** Your task **
Reprint all of the data below exactly as shown and skip every image.

** Exercise data **
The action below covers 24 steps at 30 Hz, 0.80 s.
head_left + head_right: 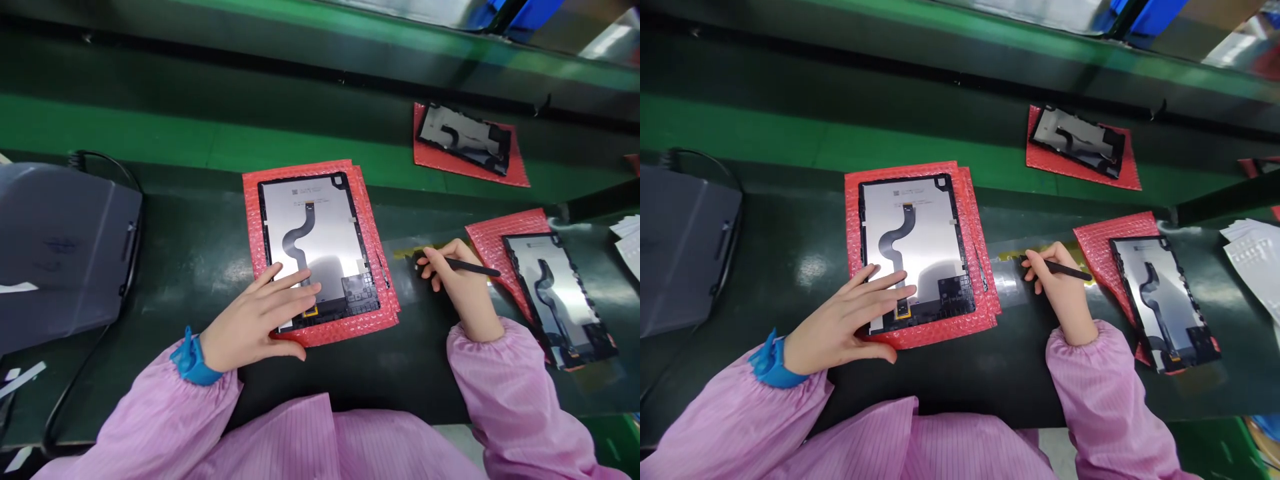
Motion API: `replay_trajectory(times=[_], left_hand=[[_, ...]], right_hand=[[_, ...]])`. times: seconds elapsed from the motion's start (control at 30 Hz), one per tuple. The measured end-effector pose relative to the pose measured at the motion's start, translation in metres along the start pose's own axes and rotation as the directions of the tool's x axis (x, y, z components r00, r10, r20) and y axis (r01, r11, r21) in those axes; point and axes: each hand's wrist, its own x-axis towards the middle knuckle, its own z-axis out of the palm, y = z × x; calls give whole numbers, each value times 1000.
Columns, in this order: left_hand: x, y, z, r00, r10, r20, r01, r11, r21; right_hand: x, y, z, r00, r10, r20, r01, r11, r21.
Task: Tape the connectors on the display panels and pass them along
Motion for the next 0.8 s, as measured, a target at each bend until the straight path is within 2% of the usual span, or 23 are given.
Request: replay_trajectory(times=[0.17,0.3,0.37,0.47,0.6,0.67,0.8], left_hand=[[0,0,3,999,-42,11,42,997,-60],[0,2,3,997,-68,-21,65,988,-139],[-2,3,1,995,-83,-50,73,979,-191],[-6,6,0,995,-82,-64,66,973,-223],[-11,9,1,998,-37,-52,25,977,-210],[-12,9,2,997,-32,-66,18,980,-199],[-11,9,4,995,-20,-97,1,981,-192]], right_hand=[[1,1,2,997,-2,-75,4,1000,26],[-11,-2,6,995,-14,-102,33,982,186],[-27,-12,17,996,-9,-91,36,954,299],[-65,-34,45,998,-55,-36,65,894,444],[-106,-57,79,980,-159,120,82,871,484],[-114,-62,89,977,-153,151,64,878,475],[-112,-68,101,985,-112,129,44,896,441]])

** Result of this task **
The action below covers 24 steps at 30 Hz, 0.80 s.
head_left + head_right: 
Motion API: `replay_trajectory(times=[_], left_hand=[[_, ...]], right_hand=[[_, ...]])`. times: seconds elapsed from the motion's start (control at 30 Hz), one per tuple. The measured end-effector pose relative to the pose measured at the motion's start, translation in metres along the start pose's own axes and rotation as the directions of the tool's x axis (x, y, z components r00, r10, r20) and y axis (r01, r11, r21) in those axes; point and axes: each hand's wrist, its own x-axis towards the middle knuckle, its own z-axis out of the palm, y = z × x; calls give whole numbers, each value times 1000.
Columns, in this order: left_hand: x, y, z, r00, r10, r20, r01, r11, r21; right_hand: x, y, z, r00, r10, r20, r01, r11, r21.
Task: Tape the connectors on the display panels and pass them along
Motion for the next 0.8 s, as measured, a target at each bend until the straight path is within 2% of the usual span, or 23 are given.
Request: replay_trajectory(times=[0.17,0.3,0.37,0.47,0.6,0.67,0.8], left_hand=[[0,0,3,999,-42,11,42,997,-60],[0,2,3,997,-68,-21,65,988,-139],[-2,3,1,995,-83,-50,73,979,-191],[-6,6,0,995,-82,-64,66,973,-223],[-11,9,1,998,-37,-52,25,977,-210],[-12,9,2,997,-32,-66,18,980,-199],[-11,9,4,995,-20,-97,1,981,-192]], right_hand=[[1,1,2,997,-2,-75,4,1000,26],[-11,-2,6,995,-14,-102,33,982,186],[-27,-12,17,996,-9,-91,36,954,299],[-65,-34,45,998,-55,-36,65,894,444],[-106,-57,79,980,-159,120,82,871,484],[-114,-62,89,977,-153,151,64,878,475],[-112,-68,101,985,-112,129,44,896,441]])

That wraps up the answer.